The air quality and pollution city tracking service from IQAir, a Switzerland-based climate group that is also a technology partner of the United Nations Environmental Program, has shown that there are as many as three cities from India on the list of ten cities with the worst air quality indices.
The ten cities with the worst air quality indicators and pollution rankings, according to IQAir:
- Delhi, India (AQI: 556)
- Lahore, Pakistan (AQI: 354)
- Sofia, Bulgaria (AQI: 178)
- Kolkata, India (AQI: 177)
- Zagreb, Croatia (AQI: 173)
- Mumbai, India (AQI: 169)
- Belgrade, Serbia (AQI: 165)
- Chengdu, China (AQI: 165)
- Skopje, North Macedonia (AQI: 164)
- Krakow, Poland (AQI: 160)
National Clean Air Programme (NCAP)
It is a time bound national level strategy for pan India implementation to tackle the increasing air pollution problem across the country in a comprehensive manner .
- It is a five-year action plan to tackle pollution across the country.
- Collaborative and participatory approach involving relevant Central Ministries, State Governments, local bodies and other Stakeholders with focus on all sources of pollution forms the crux of the Programme.
- Overall objective of the NCAP is comprehensive mitigation actions for prevention, control and abatement of air pollution besides augmenting the air quality monitoring network across the country and strengthening the awareness and capacity building activities.
- The tentative national level target of 20%–30% reduction of PM2.5 and PM10 concentration by 2024 is proposed under the NCAP taking 2017 as the base year for the comparison of concentration.
- Other features of NCAP include, increasing number of monitoring stations in the country including rural monitoring stations, technology support, emphasis on awareness and capacity building initiatives, setting up of certification agencies for monitoring equipment, source apportionment studies, emphasis on enforcement, specific sectoral interventions etc.
LEARNING FROM HOME/ WITHOUT CLASSES/ BASICS
PM2.5 means particulate matter in the air – caused by motor exhaust or anything combustible – that is less than 2.5 micrometers. Fine particulate matter (PM2.5) is an air pollutant that is a concern for people’s health when levels in air are high
WHO’s air quality guidelines state that by reducing particulate matter (PM10) from 70 to 20 micrograms per cubic metre, air pollution-related deaths could be reduced by roughly 15 per cent. WHO safe limits for annual mean of PM 2.5 and PM 10 levels are 10 and 20 micrograms per cubic meter.
Airborne particles are sometimes referred to as ‘particulate matter’ or ‘PM’. They include dust, dirt, soot, smoke, and liquid droplets. Some particles are emitted directly into the air from a variety of sources that are either natural or related to human activity. Natural sources include bushfires, dust storms, pollens and sea spray.
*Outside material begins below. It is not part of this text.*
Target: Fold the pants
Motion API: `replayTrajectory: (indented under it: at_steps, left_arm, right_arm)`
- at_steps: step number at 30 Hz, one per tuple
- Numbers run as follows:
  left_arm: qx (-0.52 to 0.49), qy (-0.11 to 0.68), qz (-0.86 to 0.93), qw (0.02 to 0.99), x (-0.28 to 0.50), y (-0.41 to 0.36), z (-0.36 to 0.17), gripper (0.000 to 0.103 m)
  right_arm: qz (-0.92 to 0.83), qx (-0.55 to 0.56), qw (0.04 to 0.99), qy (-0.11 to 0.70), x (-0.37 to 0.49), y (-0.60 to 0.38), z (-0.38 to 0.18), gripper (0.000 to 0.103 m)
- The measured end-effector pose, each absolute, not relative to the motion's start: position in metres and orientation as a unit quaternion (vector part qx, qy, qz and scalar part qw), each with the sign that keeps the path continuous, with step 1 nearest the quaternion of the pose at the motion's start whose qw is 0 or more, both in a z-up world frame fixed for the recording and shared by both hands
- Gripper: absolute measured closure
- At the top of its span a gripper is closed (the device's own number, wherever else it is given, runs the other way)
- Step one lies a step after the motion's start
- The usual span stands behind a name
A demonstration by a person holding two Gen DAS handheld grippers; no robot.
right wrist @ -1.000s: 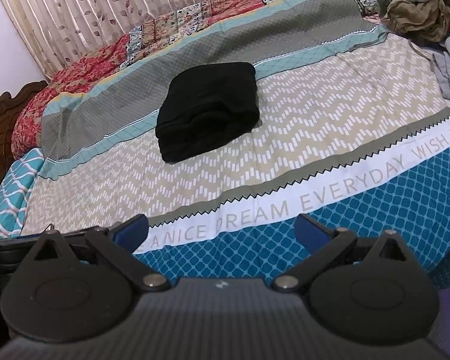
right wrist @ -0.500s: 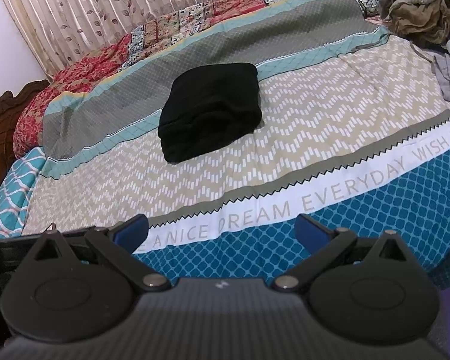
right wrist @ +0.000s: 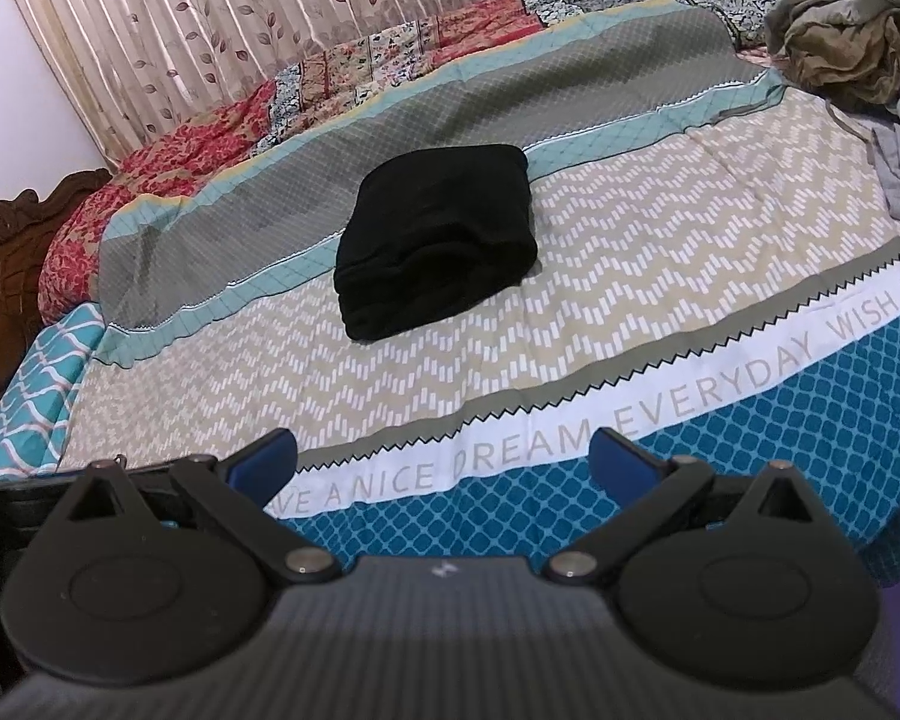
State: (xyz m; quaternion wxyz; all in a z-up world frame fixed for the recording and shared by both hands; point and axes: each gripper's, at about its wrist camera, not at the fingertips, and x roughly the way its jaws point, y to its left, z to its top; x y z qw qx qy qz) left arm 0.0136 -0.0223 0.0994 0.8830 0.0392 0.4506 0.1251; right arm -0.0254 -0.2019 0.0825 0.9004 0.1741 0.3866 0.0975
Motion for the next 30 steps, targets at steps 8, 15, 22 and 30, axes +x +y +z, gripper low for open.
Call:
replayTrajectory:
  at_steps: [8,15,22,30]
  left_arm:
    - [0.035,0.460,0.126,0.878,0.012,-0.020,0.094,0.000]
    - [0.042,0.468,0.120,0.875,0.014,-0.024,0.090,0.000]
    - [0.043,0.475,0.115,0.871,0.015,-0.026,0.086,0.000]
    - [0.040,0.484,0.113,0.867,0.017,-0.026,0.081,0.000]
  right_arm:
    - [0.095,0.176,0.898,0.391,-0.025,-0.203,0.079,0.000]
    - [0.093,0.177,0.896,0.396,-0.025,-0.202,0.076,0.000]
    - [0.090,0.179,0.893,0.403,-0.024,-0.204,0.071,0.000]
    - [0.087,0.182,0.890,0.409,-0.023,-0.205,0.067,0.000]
Those related to human activity include motor vehicle emissions, industrial processes (eg electricity generation, incinerators and stone crushing), unpaved roads and woodheaters.
Particles can be classified on the basis of their size, referred to as their ‘aerodynamic diameter’. ‘Coarse particles’ are those between 10 and 2.5micrometres (µm) in diameter; ‘fine particles’ are smaller than 2.5 µm;and ‘ultrafine particles’ are smaller than 0.1 µm. Studies have linked exposure to particle pollution to a number of health problems including respiratory illnesses (such as asthma and bronchitis) and cardiovascular disease.
INDIA’S STANDARD FOR LEVEL OF POLLUTION
India has set standards for what it thinks are appropriate warnings for a particular level of pollutant. AQI help in comparing pollution levels at a glance with a colour code and a numerical value. In India, AQIs are determined based on the concentrations of seven pollutants, including PM2.5 (fine, respirable particles), sulphur dioxide (SO2), nitrogen dioxide (NO2) and carbon monoxide (CO).There are six AQI categories, namely: Good, Satisfactory, Moderately polluted, Poor, Very poor and Severe.
India has also introduced BS-VI emission standards.